Euro 2008’de yarı finale çıkan takımlara bir göz atalım.
İspanya, Rusya, Almanya, Türkiye.
Peki finale çıkanlar:
İspanya, Almanya.
Ya, ya!
Ünlü filozof Kierkegaard’ın ünlü eserinin ismi neydi peki;
Ya ya da.
İsminde bile bir meymenet olmayan bu Danimarkalı yüzyıl öncesinden ne demiş;
“Bir futbol turnuvası düzenlerseniz kupayı ya bir Hıristiyan’a, ya da diğer bir Hıristiyan’a verin” demiş.
Ya ya da adlı eserinin kısaca aslı esası budur.
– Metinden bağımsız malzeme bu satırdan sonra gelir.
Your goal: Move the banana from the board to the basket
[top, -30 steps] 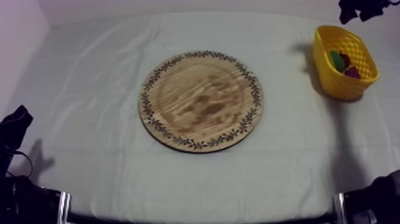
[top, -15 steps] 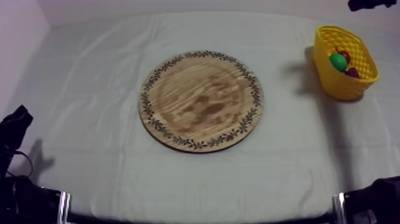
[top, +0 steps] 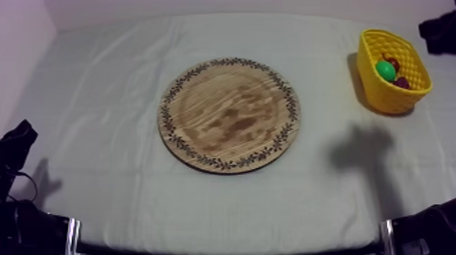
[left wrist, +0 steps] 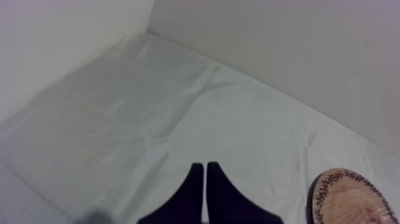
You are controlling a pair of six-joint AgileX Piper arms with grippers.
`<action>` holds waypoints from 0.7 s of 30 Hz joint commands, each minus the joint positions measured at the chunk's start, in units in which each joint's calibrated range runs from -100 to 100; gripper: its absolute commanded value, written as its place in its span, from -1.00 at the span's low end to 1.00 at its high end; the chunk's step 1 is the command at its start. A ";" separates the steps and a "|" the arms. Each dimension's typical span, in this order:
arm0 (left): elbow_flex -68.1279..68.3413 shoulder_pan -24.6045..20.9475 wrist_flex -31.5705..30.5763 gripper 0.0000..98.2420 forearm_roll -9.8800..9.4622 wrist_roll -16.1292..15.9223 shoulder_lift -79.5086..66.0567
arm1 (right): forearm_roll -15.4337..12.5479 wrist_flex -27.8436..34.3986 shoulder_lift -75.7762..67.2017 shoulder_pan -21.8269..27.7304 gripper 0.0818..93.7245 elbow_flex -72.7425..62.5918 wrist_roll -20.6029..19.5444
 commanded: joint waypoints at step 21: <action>0.00 -0.02 0.00 -1.00 0.03 0.02 0.04 | 1.91 -24.74 -38.20 -1.00 -1.00 50.85 -6.87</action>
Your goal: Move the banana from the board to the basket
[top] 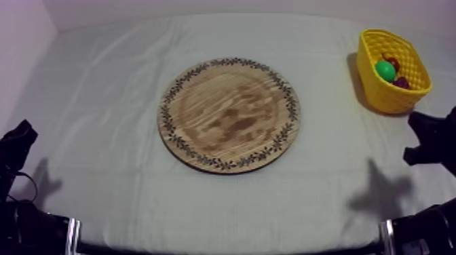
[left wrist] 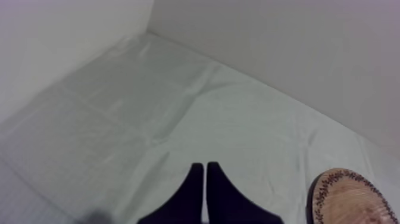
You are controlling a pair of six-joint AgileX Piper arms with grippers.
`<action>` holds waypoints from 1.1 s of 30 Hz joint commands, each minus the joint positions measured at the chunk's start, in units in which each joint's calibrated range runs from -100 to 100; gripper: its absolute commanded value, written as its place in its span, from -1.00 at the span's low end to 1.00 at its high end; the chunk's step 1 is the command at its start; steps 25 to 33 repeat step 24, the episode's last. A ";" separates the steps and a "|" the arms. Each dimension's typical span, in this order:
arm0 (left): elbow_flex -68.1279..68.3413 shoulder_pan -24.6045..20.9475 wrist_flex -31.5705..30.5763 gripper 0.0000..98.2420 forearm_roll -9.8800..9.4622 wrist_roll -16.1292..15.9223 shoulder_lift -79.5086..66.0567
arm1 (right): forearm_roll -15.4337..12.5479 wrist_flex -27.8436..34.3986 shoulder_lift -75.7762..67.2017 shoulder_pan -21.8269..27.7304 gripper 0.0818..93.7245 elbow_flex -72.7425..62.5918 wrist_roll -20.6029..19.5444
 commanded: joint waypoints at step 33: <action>0.00 -0.02 0.00 -1.00 0.03 0.02 0.04 | -3.24 -1.23 -9.40 -0.54 -0.99 5.40 6.29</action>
Almanya, İspanya, Rusya’nın hepsinin sonunda bir “ya” eki vardır.
İşte göremediğiniz, akıl edemediğiniz komplo budur.
Adamlar karşımıza geçmişler turnuva numarasıyla “ya, ya, ya!” deyip alenen bizle dalga geçiyorlar.
Biz ne yapıyoruz;
Doksanıncı dakikada tam doksandan golü yiyip eleniyoruz.
Hem de kim tarafından?
Galip geleceğiz diye defalarca yanlarında savaşa girip her defasında şapa oturduğumuz, dost bildiğimiz Almanlar tarafından.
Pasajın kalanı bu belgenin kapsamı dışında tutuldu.